§ **REQUIRED WORK**
Repeat every line below exactly as it reads.

§ **EXERCISE DATA**
----

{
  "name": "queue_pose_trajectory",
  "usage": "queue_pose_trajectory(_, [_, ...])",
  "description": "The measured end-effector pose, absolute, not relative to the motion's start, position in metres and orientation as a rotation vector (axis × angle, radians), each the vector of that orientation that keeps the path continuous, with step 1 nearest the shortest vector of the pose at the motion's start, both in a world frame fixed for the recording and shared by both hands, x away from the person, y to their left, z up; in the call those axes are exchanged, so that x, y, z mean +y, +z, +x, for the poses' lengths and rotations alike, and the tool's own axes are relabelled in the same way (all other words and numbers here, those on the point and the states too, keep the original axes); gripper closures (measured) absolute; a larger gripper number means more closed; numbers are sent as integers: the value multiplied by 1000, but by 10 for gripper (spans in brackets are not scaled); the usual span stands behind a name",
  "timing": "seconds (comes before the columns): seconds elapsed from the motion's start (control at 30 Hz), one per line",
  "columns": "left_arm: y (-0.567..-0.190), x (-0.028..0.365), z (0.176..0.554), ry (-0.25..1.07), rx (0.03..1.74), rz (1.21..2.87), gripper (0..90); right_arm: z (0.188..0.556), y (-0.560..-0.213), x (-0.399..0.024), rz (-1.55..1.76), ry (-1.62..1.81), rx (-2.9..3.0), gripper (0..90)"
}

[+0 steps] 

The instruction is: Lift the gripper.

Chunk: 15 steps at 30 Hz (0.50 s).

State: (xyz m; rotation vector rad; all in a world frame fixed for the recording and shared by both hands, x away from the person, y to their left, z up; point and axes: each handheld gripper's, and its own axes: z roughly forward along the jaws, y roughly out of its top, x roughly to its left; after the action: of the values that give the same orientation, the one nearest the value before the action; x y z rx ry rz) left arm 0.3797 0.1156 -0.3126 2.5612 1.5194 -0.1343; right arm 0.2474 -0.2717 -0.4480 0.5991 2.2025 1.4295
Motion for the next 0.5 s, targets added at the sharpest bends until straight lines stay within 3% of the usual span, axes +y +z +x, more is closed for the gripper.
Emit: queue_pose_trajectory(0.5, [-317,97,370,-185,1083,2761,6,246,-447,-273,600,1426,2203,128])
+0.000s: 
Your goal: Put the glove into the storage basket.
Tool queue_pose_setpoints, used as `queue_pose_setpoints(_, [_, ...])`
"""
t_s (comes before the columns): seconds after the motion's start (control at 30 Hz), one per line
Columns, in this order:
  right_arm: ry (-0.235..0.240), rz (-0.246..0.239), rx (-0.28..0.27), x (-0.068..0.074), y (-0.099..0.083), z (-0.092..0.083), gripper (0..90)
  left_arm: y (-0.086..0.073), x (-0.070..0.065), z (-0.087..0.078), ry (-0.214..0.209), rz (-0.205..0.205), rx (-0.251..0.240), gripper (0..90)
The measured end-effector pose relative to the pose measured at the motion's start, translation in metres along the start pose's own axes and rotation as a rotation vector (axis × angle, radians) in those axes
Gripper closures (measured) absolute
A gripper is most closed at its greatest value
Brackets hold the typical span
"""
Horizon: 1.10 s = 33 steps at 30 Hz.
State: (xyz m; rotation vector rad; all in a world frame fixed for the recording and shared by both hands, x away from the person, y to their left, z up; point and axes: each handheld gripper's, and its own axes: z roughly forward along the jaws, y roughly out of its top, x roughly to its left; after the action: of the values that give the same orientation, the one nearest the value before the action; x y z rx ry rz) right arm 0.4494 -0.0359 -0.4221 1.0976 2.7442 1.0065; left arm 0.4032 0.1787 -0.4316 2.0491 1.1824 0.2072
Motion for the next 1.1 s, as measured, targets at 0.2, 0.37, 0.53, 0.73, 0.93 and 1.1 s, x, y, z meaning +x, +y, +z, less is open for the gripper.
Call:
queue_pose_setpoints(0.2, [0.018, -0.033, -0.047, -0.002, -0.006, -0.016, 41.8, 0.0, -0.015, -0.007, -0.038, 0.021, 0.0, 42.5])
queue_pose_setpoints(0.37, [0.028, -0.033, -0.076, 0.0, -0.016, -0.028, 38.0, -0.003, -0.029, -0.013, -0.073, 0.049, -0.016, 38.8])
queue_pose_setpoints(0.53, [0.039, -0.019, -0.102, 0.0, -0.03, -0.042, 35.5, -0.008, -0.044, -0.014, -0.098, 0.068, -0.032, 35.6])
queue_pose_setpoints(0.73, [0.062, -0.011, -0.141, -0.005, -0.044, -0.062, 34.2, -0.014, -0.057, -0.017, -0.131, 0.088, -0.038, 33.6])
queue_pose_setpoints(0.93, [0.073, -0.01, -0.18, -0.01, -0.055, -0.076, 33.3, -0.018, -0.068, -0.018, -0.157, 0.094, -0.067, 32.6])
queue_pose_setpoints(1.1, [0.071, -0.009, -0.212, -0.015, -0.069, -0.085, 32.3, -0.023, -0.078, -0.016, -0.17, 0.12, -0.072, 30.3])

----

§ **RESULT**
{
  "name": "queue_pose_trajectory",
  "usage": "queue_pose_trajectory(_, [_, ...])",
  "description": "The measured end-effector pose, absolute, not relative to the motion's start, position in metres and orientation as a rotation vector (axis × angle, radians), each the vector of that orientation that keeps the path continuous, with step 1 nearest the shortest vector of the pose at the motion's start, both in a world frame fixed for the recording and shared by both hands, x away from the person, y to their left, z up; in the call those axes are exchanged, so that x, y, z mean +y, +z, +x, for the poses' lengths and rotations alike, and the tool's own axes are relabelled in the same way (all other words and numbers here, those on the point and the states too, keep the original axes); gripper closures (measured) absolute; a larger gripper number means more closed; numbers are sent as integers: the value multiplied by 1000, but by 10 for gripper (spans in brackets are not scaled); the usual span stands behind a name",
  "timing": "seconds (comes before the columns): seconds elapsed from the motion's start (control at 30 Hz), one per line",
  "columns": "left_arm: y (-0.567..-0.190), x (-0.028..0.365), z (0.176..0.554), ry (-0.25..1.07), rx (0.03..1.74), rz (1.21..2.87), gripper (0..90); right_arm: z (0.188..0.556), y (-0.560..-0.213), x (-0.399..0.024), rz (-1.55..1.76), ry (-1.62..1.81), rx (-2.9..3.0), gripper (0..90)"
}

[+0 steps] 

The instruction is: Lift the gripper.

Chunk: 15 steps at 30 Hz (0.50 s).

State: (xyz m; rotation vector rad; all in a world frame fixed for the recording and shared by both hands, x away from the person, y to their left, z up; point and axes: each handheld gripper's, and its own axes: z roughly forward along the jaws, y roughly out of its top, x roughly to its left; after the action: of the values that give the same orientation, the one nearest the value before the action; x y z rx ry rz) left arm 0.3797 0.1156 -0.3126 2.5612 1.5194 -0.1343; right arm 0.2474 -0.2717 -0.4480 0.5991 2.2025 1.4295
Motion for the next 0.5 s, targets added at the sharpest bends until straight lines stay within 3% of the usual span, axes +y +z +x, more is closed for the gripper.
Emit: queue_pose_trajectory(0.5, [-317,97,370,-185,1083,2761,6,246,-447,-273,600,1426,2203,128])
+0.000s: 
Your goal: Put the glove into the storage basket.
Tool queue_pose_setpoints, used as `queue_pose_setpoints(_, [_, ...])`
"""
t_s (comes before the columns): seconds after the motion's start (control at 30 Hz), one per line
Columns, in this order:
  right_arm: ry (-0.235..0.240), rz (-0.246..0.239), rx (-0.28..0.27), x (-0.068..0.074), y (-0.099..0.083), z (-0.092..0.083), gripper (0..90)
  left_arm: y (-0.086..0.073), x (-0.070..0.065), z (-0.087..0.078), ry (-0.214..0.209), rz (-0.205..0.205), rx (-0.251..0.240), gripper (0..90)
The measured end-effector pose relative to the pose measured at the motion's start, translation in metres along the start pose's own axes and rotation as a rotation vector (axis × angle, radians) in those axes
Gripper closures (measured) absolute
A gripper is most closed at its greatest value
Brackets hold the typical span
"""
Horizon: 1.10 s = 33 steps at 30 Hz.
State: (xyz m; rotation vector rad; all in a world frame fixed for the recording and shared by both hands, x away from the person, y to their left, z up; point and axes: each handheld gripper's, and its own axes: z roughly forward along the jaws, y roughly out of its top, x roughly to its left; after the action: of the values that give the same orientation, the one nearest the value before the action; x y z rx ry rz) right arm 0.4494 -0.0359 -0.4221 1.0976 2.7442 1.0065; left arm 0.4032 0.1787 -0.4316 2.0491 1.1824 0.2072
Motion for the next 1.1 s, as measured, targets at 0.2, 0.37, 0.53, 0.73, 0.93 and 1.1 s, x, y, z meaning +x, +y, +z, less is open for the gripper.
Call:
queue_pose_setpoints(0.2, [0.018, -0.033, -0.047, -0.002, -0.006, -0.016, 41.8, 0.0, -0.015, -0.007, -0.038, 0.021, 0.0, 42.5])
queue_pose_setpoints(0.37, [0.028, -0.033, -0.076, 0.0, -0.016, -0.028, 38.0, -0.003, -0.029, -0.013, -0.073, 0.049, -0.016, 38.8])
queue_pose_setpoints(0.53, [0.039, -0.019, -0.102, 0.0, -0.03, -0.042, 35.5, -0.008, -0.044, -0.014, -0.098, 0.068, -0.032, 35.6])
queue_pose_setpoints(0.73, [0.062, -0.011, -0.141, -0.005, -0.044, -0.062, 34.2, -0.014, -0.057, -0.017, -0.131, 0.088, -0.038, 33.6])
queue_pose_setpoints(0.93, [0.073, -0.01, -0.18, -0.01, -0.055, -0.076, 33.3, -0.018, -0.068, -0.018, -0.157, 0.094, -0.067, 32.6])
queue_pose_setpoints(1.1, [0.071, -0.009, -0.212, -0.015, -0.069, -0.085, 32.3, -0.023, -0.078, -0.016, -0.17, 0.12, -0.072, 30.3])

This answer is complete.